Los guatemaltecos sabemos mucho de las diversas formas en que se pueden realizar fraudes electorales. El diccionario define fraude como acción contraria a la verdad y la rectitud, y ahora estamos en presencia de esa forma de burlar a la voluntad popular porque mediante acciones contrarias a la verdad y la rectitud se intenta impedir el derecho del pueblo a elegir, a escoger a sus autoridades en absoluta libertad y sin intromisiones del poder público para inclinar hacia uno u otro lado la balanza.

Por ello es que yo vengo insistiendo que estamos viviendo bajo la dictadura de la corrupción que ya impera a sus anchas en el país porque mediante el control de las diversas instituciones, los poderes fácticos logran hacer lo que les da la gana y la mejor muestra es cómo han utilizado la institucionalidad del país para ir marginando a quien pueda representar algún riesgo para sus intereses.

No se trata de una dictadura dirigida por un caudillo como puede ser el caso de la Venezuela de Chávez y su heredero o el de Nicaragua con los Ortega Murillo. Aquí son poderosos sectores que se han unido para defender un modelo que les ha resultado extremadamente rentable porque llevan años de saquear los recursos públicos para su propio beneficio y de poner al Estado al servicio de quienes no podrían vivir sin la protección de sus desmedidos privilegios.

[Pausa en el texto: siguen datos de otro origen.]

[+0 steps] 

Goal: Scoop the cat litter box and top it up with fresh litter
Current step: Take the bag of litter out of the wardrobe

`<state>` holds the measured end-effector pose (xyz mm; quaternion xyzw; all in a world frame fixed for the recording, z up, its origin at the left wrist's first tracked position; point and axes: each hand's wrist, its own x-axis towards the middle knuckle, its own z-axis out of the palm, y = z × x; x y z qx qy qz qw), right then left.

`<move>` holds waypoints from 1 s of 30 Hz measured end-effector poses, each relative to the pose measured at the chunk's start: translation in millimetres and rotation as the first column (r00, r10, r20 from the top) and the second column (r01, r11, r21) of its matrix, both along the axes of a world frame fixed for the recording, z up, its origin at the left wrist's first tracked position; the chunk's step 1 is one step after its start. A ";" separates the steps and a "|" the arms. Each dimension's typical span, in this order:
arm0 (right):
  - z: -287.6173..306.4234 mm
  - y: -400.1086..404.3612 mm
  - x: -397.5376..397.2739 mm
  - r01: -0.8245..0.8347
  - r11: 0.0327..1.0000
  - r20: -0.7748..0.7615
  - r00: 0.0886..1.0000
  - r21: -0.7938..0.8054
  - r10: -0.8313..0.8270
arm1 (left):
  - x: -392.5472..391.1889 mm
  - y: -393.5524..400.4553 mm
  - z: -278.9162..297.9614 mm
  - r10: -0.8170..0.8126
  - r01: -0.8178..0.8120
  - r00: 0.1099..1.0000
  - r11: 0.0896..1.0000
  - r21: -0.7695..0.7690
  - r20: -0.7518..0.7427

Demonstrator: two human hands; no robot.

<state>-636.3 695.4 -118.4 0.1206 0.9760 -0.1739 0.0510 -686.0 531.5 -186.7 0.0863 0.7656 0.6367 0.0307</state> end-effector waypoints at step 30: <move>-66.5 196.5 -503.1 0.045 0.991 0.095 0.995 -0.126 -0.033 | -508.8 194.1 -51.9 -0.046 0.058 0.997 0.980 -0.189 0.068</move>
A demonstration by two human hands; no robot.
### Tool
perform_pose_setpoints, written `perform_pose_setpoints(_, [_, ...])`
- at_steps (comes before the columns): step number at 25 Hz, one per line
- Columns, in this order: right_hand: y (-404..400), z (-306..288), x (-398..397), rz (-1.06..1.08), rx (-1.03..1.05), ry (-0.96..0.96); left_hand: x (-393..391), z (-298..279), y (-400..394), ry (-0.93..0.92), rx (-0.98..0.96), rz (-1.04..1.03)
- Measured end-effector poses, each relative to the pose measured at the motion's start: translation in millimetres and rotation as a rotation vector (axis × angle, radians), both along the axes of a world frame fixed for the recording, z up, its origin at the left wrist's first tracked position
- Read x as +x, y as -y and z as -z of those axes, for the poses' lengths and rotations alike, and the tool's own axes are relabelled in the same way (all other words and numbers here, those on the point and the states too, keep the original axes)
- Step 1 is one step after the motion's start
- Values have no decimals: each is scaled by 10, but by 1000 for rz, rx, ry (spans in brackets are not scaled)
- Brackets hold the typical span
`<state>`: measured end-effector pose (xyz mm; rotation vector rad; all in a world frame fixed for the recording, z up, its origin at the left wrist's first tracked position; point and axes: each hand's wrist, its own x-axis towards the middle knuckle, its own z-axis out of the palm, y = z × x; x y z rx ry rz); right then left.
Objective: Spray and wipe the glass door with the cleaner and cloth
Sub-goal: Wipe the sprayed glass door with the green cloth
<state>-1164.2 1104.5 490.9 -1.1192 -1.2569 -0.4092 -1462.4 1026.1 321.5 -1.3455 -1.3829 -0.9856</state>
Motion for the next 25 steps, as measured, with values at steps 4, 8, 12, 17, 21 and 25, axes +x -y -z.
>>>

En otras palabras el ciudadano tendrá que elegir, si quiere, entre quienes no representan peligro para un sistema prostituido por la corrupción que lo pudrió hasta sus cimientos y que sigue haciendo estragos porque se logró rescatar la impunidad que había sido el puntal de los pícaros para operar como les venga en gana. El ataque a la CICIG y la recaptura del Ministerio Público no son obra de la casualidad sino resultado de una bien definida estrategia que implicó lograr el beneplácito del poder hemisférico gracias a la jugada del traslado de la embajada en Israel.

Todo se ha ido ejecutando bajo la premisa de la indiferencia ciudadana y falta ver si también en eso dieron en el clavo.